Michael Masi is a man under fire at the moment – and now past comments attributed to the Australian are set to increase the scrutiny.
FIA race director Masi was central to the storm that tainted a wild finale to the F1 season in Abu Dhabi, which saw Max Verstappen overtake Lewis Hamilton on the final lap to claim the F1 title in sensational fashion.
After controlling much of the race, Hamilton was seemingly cruising to the chequered flag when he held an 11-second lead over his Dutch rival in the latter stages, only for Williams driver Nicholas Latifi to crash and spark chaos.
A safety car was deployed, at which point Verstappen took the gamble of pitting for fresh tyres.
However, that move appeared futile when Masi, 42, instructed that lapped cars could not overtake the safety vehicle, only to then change his mind on the penultimate lap having been pressured by Christian Horner.

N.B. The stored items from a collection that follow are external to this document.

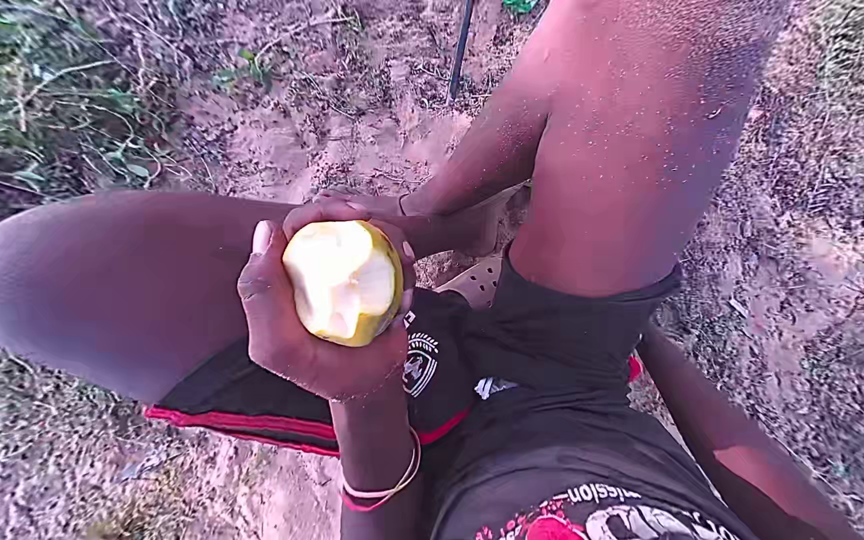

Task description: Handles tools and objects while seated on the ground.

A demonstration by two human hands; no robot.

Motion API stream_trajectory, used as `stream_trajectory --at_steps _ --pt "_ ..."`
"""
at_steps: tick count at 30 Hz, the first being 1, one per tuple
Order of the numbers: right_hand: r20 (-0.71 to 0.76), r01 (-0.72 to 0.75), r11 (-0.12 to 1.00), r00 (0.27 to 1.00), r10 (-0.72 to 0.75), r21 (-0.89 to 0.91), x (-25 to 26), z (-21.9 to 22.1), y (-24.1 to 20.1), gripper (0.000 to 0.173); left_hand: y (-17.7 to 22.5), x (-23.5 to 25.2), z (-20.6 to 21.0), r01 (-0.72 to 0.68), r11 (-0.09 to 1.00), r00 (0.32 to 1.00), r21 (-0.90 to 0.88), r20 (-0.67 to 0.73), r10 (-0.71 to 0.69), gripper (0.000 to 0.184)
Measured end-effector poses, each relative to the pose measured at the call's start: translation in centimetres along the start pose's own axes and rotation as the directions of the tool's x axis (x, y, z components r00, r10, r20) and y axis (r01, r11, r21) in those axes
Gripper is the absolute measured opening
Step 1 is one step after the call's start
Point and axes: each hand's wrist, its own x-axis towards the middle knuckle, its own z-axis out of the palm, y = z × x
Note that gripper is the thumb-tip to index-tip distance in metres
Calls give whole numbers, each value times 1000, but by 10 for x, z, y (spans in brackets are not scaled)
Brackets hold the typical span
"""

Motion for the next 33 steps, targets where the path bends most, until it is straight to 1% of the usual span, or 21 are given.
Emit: stream_trajectory --at_steps 1,2,3,4,5,6,7,8,10,12,14,16,18,20,22,25,27,30,32,33 --pt "-122 39 996 991 -49 -86 -13 -1 -19 57 -5 6 -8 -4 1000 1000 29 -7 4 48" --pt "-361 66 987 925 -117 -148 -15 7 -28 55 -12 13 -16 -10 997 1000 73 -20 12 47" --pt "45 -99 987 993 106 -128 -23 -44 -64 58 -18 21 -25 -15 992 999 129 -36 20 48" --pt "181 -195 978 962 206 -81 -21 -68 -86 59 -24 31 -32 -21 984 999 175 -36 28 51" --pt "263 -256 966 930 257 -39 -21 -87 -104 58 -30 41 -39 -24 977 999 211 -32 32 54" --pt "306 -284 959 911 276 -21 -23 -98 -115 56 -35 50 -43 -13 969 998 246 -51 27 57" --pt "268 -270 963 927 264 -16 -25 -94 -113 55 -41 59 -47 13 967 997 256 -71 5 59" --pt "184 -233 973 955 231 -11 -27 -82 -103 53 -46 66 -52 53 967 995 248 -91 -31 61" --pt "238 -240 971 942 237 -18 -24 -84 -103 56 -57 84 -57 124 963 989 238 -109 -100 66" --pt "240 -240 971 942 234 -6 -26 -88 -107 54 -70 96 -61 158 949 985 274 -116 -130 66" --pt "244 -242 970 941 236 -6 -27 -91 -112 52 -82 105 -69 157 921 983 357 -144 -112 60" --pt "258 -252 968 935 245 -5 -26 -92 -115 52 -92 109 -78 131 879 984 458 -167 -60 49" --pt "257 -272 962 930 263 -1 -26 -93 -113 51 -96 107 -85 176 840 972 514 -227 -65 44" --pt "246 -274 962 932 266 1 -26 -90 -113 50 -95 107 -89 245 818 942 521 -328 -74 43" --pt "230 -269 963 937 261 0 -26 -88 -114 51 -94 109 -94 292 832 912 472 -401 -93 46" --pt "198 -245 970 950 240 0 -28 -85 -111 50 -92 113 -100 286 877 909 386 -400 -120 53" --pt "122 -208 978 971 205 9 -29 -72 -101 49 -90 114 -103 284 899 915 333 -375 -149 55" --pt "246 -324 944 922 300 63 -29 -99 -128 47 -86 111 -106 339 892 918 298 -313 -245 58" --pt "289 -360 931 899 328 63 -31 -119 -151 45 -83 109 -102 370 874 913 314 -300 -278 58" --pt "311 -355 933 894 323 51 -32 -125 -156 44 -83 109 -101 379 866 909 325 -303 -285 56"
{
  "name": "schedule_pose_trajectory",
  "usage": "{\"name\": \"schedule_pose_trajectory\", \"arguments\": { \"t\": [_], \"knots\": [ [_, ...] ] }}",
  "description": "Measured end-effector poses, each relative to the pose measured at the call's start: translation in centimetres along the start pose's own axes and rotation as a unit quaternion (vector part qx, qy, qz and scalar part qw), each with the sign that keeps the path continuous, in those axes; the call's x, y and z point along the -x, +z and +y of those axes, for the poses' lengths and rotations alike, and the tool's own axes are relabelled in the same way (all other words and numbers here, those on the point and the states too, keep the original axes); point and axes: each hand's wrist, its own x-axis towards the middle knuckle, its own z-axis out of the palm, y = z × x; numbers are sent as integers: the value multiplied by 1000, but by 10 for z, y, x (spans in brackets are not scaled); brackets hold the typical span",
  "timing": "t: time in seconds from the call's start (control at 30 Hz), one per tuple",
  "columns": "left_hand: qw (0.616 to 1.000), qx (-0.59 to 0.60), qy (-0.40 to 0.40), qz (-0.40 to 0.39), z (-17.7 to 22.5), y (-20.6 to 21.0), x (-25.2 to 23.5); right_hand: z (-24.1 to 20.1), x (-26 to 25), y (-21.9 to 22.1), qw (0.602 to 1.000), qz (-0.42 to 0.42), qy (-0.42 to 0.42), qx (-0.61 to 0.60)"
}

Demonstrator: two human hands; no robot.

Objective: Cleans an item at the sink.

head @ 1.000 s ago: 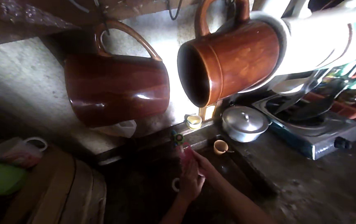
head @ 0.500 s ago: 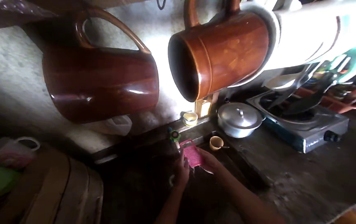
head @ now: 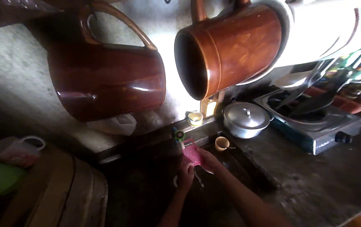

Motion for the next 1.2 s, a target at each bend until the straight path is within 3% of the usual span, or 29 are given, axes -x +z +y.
{"name": "schedule_pose_trajectory", "arguments": {
  "t": [0.3,0.57,0.73,0.9,1.0,1.2],
  "knots": [
    [986,98,-133,35,1,-5,-11,4,0,-2,1000,16,21,4],
    [955,139,-250,72,4,-12,-16,16,-4,22,976,9,79,204],
    [941,40,-335,22,10,-21,-30,15,-9,47,931,94,129,328],
    [935,82,-345,-5,-8,-22,-30,0,-19,41,947,42,100,303],
    [945,82,-316,-33,-7,-28,-30,-10,-20,31,961,57,91,256],
    [954,48,-285,-75,-14,-31,-34,-33,-12,28,952,16,180,247]
  ]
}}
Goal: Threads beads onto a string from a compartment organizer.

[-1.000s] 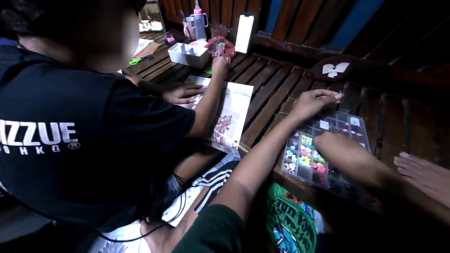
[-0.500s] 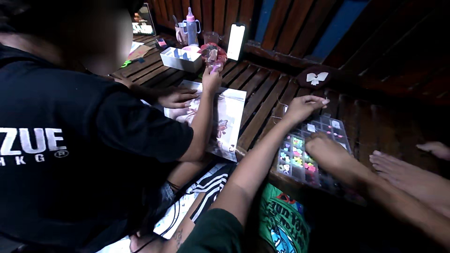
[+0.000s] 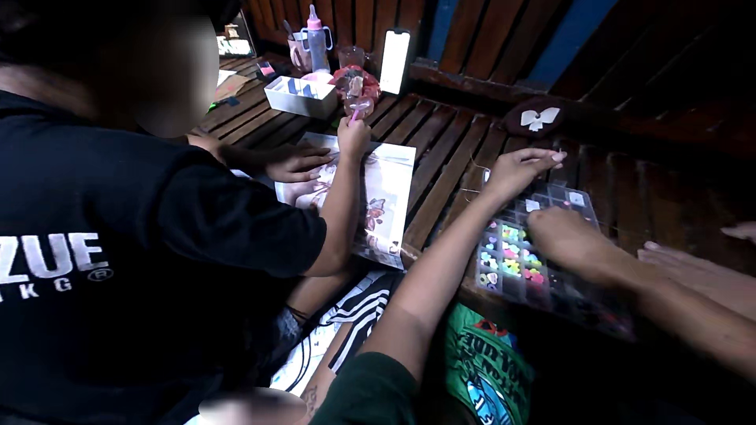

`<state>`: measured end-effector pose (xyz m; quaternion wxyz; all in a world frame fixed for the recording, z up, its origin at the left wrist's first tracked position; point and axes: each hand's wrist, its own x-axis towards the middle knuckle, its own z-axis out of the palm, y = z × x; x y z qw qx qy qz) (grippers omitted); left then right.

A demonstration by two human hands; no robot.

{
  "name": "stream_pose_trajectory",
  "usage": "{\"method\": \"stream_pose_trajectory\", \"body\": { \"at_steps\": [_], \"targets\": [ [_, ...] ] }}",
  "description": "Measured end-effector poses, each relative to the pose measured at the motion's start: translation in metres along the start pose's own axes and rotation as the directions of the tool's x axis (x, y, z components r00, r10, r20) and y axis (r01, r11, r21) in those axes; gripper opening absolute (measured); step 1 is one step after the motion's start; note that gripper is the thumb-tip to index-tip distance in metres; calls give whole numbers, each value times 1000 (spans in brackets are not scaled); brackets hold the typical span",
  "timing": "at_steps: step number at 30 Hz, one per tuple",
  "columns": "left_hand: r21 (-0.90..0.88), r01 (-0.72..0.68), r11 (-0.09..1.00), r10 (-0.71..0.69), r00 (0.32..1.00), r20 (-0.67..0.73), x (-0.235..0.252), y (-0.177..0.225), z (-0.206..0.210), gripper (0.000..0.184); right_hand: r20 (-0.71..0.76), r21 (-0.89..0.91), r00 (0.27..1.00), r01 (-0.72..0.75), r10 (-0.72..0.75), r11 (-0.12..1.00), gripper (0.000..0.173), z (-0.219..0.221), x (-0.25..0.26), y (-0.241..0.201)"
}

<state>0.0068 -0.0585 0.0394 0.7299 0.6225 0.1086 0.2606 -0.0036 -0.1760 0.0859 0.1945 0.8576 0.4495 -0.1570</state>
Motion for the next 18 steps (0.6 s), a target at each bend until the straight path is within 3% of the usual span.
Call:
{"method": "stream_pose_trajectory", "body": {
  "at_steps": [9,12,18],
  "targets": [
    [-20,-5,1000,5,1000,18,-1,0,2,23,-58,10,994,-88,88,996,22,20,-5,-22],
    [-29,-32,999,33,999,9,0,-1,4,21,2,-12,991,-132,132,991,26,15,-13,-27],
    [3,-32,999,31,999,42,-2,4,4,23,-129,214,953,-242,273,946,22,39,-9,-28]
  ]
}}
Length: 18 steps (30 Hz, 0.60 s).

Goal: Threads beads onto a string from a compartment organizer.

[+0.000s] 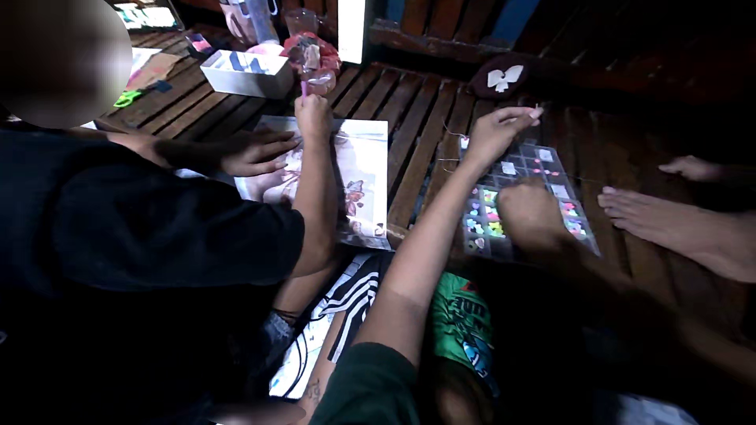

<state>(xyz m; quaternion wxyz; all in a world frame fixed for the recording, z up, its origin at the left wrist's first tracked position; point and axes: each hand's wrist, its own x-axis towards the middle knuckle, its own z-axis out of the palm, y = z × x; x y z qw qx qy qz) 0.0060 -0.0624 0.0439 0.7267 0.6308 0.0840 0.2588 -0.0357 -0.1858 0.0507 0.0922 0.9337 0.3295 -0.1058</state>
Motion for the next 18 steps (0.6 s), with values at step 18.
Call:
{"method": "stream_pose_trajectory", "body": {
  "at_steps": [18],
  "targets": [
    [59,-4,998,6,999,-32,2,-2,-6,19,-222,101,779,616,-586,781,20,-21,50,85]
  ]
}}
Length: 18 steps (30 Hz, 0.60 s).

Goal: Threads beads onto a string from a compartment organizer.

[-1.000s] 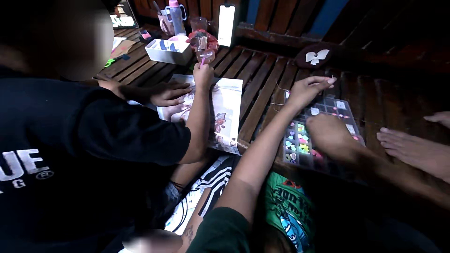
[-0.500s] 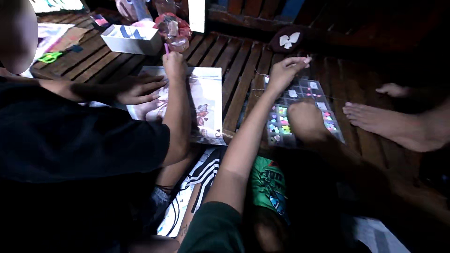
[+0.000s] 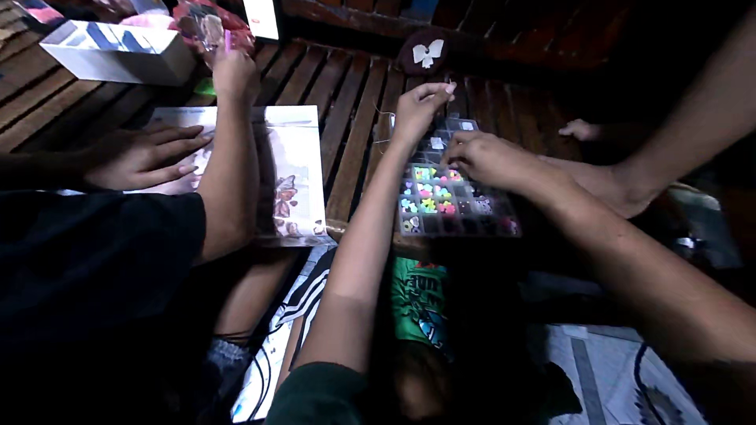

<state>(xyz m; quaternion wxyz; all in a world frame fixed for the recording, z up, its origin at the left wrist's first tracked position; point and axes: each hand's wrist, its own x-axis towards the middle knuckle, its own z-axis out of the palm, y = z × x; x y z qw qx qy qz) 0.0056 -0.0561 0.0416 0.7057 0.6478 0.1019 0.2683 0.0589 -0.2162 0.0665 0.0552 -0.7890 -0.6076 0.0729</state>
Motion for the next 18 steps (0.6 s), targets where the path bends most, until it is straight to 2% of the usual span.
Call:
{"method": "stream_pose_trajectory", "body": {
  "at_steps": [5,8,11,18],
  "targets": [
    [17,-22,1000,22,1000,2,2,-4,-2,19,102,-170,979,191,-176,967,18,-1,2,6],
    [19,-33,999,33,999,7,2,-5,-2,19,126,-110,962,256,-242,960,16,-5,8,14],
    [54,-30,998,29,999,16,2,-4,-2,20,182,-22,958,228,-220,974,17,-11,15,19],
    [42,-23,999,23,1000,11,2,-7,-2,16,149,27,933,328,-328,944,12,-5,24,37]
  ]
}}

Critically however, it was only the five cars between Hamilton and Verstappen permitted to do so, and the Red Bull man was able to get on Hamilton's tail and on newer tyres, he duly seared past the British driver during a one-lap shootout.
Masi's actions left Mercedes furious, and led to widespread accusations that the Australian deliberately manufactured an exciting finale to benefit the spectacle.
Two subsequent protests from Toto Wolff's team were rejected, with the team then immediately signalling an intent to appeal. They will have until Thursday to do so.
And now more scrutiny is likely to fall on Masi with his decision starkly contrasting his stance taken at the Eifel Grand Prix In Germany, back in October 2020.
In that race, McLaren driver Lando Norris was left in a precarious position after a power unit issue prompted smoke and fire to come from his car, and Masi was later criticised for ordering a safety car and then allowing it to stay out for a prolonged period.
”There’s a requirement in the sporting regulations to wave all the lapped cars past,” he later told Motorsport Week.
“From that point, it was position six onwards that were still running [on the lead lap], so between 10 or 11 cars had to unlap themselves.
“Therefore the safety car period was a bit longer than what we would have normally expected.”
Had that apparent precedent been implemented on Sunday, and all lapped cars been allowed to unlap themselves, there would not have been time for the safety car to leave the track ahead of that dramatic final lap.
Masi's comments potentially leave Masi open to further criticism as the fall out from the Yas Marina rages on.